Stored records
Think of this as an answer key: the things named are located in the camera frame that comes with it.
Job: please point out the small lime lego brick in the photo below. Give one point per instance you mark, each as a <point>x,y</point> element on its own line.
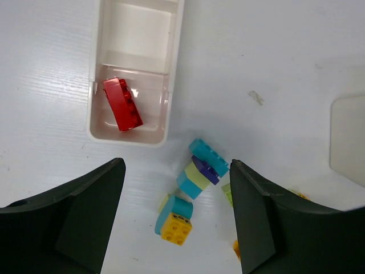
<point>228,194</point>

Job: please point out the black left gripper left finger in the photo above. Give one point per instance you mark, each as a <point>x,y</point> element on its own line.
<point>65,229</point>

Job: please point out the teal lime yellow lego cluster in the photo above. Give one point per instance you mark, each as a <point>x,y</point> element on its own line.
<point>174,221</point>

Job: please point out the yellow rounded lego brick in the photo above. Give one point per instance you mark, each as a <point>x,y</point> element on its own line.
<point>298,193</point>

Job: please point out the yellow butterfly lego brick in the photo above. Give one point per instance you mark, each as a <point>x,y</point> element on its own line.
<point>236,249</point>

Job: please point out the white sorting tray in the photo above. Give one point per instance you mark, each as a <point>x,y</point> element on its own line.
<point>347,138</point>
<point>137,41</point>

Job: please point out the teal and lime lego stack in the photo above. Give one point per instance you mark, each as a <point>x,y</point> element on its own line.
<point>192,182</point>

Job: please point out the white right sorting tray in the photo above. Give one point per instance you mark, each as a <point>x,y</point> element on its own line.
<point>347,138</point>

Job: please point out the white left sorting tray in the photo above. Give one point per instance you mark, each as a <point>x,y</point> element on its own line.
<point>137,41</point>

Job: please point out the purple lego brick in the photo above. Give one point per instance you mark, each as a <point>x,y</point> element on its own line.
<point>206,170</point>

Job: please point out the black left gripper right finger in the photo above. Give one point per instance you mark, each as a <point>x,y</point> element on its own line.
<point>281,232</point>

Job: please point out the long teal lego brick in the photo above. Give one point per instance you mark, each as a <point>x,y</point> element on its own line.
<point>204,152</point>

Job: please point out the red lego brick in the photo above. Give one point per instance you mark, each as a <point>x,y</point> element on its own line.
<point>122,104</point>

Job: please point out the clear tape scrap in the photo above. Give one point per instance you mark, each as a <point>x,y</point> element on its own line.
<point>256,97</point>

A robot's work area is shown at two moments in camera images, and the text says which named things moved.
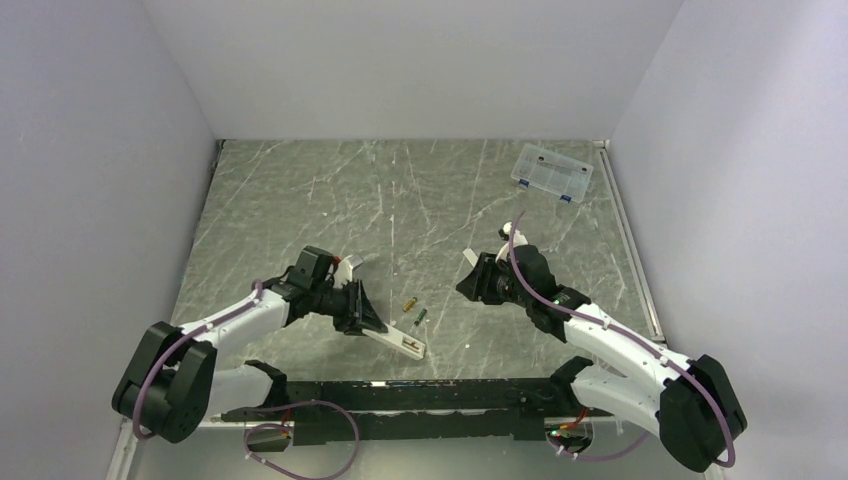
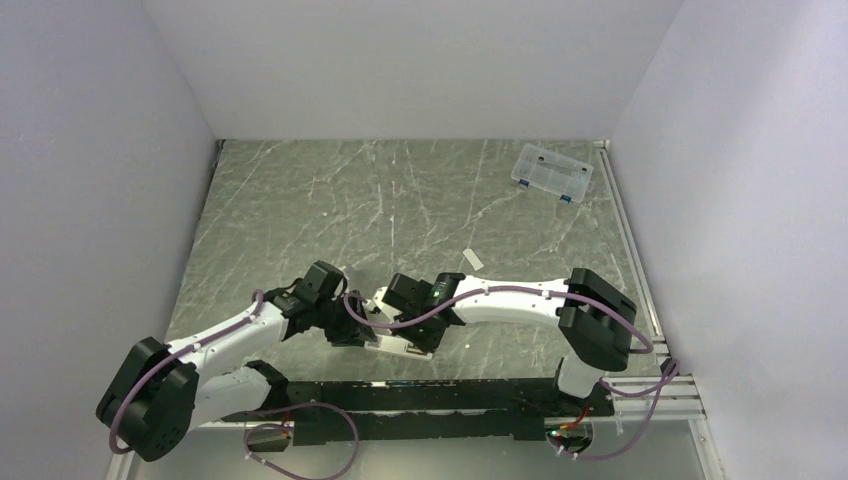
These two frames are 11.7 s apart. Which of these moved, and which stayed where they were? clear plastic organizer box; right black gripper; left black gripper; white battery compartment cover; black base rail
Moved: left black gripper; right black gripper
Stayed: clear plastic organizer box; white battery compartment cover; black base rail
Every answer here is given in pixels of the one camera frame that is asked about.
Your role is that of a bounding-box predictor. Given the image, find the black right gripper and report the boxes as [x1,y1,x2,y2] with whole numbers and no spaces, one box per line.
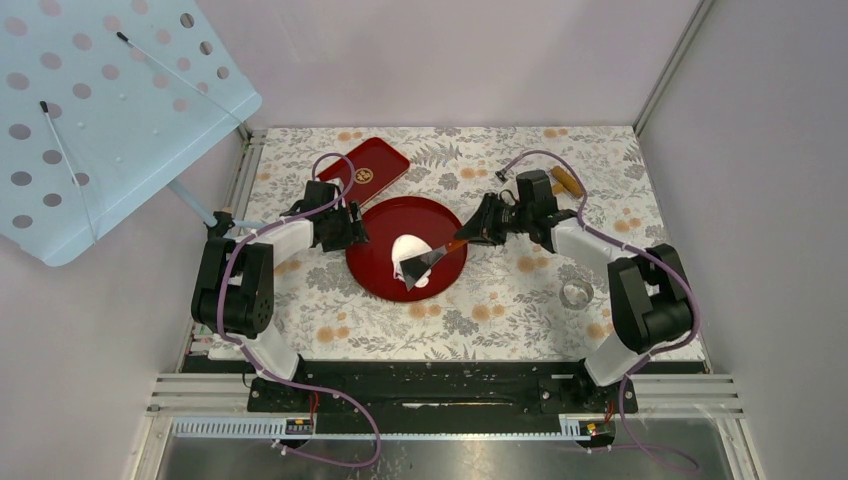
[454,193,533,248]

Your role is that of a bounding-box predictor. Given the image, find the wooden double-ended rolling pin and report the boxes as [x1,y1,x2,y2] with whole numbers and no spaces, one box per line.
[549,167,585,199]

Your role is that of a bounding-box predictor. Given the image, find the round red tray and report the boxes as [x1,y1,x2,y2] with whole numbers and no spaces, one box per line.
[346,196,468,303]

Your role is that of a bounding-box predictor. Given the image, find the white dough ball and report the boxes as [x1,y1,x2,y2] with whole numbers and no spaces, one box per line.
[391,234,431,282]

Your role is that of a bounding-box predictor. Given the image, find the rectangular red tray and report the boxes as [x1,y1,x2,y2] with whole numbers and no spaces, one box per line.
[317,137,411,207]

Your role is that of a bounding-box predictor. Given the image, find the metal scraper wooden handle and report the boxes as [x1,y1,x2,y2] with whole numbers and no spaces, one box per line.
[399,240,468,291]

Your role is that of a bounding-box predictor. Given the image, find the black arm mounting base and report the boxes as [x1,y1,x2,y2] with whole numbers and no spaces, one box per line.
[247,360,638,415]

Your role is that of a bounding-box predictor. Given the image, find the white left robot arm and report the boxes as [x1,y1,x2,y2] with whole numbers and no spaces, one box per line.
[191,180,369,411]

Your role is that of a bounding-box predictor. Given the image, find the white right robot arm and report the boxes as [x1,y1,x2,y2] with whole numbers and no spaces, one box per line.
[454,170,696,412]

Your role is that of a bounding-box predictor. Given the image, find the floral table mat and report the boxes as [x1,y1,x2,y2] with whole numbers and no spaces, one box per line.
[246,126,668,361]

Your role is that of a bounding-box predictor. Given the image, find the light blue music stand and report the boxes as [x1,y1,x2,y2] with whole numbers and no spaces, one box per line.
[1,1,262,267]

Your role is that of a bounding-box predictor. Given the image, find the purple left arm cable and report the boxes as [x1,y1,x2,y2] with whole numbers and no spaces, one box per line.
[215,152,383,470]

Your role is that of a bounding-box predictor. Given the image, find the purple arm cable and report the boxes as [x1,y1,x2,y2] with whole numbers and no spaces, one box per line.
[495,149,702,474]
[215,152,383,470]

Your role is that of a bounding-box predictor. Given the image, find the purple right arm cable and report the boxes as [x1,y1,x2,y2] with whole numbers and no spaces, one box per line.
[495,149,702,474]

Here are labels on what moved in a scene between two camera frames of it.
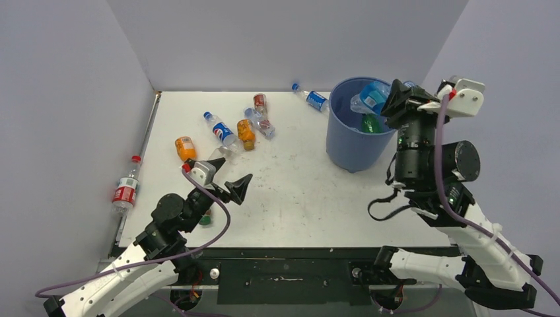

== Work item ==
Select and copy every line from the records that includes the word "yellow".

== Result for this task ==
Job: please point out the teal lime yellow lego cluster in the photo above. Give one point per instance you mark, each as a <point>x,y</point> element on its own line.
Job: please point out the yellow rounded lego brick in the photo above. Give one point per instance you mark, each as a <point>x,y</point> element on its own line.
Job: please point out the yellow butterfly lego brick in the photo above. Give one point per instance you mark, each as a <point>x,y</point> element on its own line.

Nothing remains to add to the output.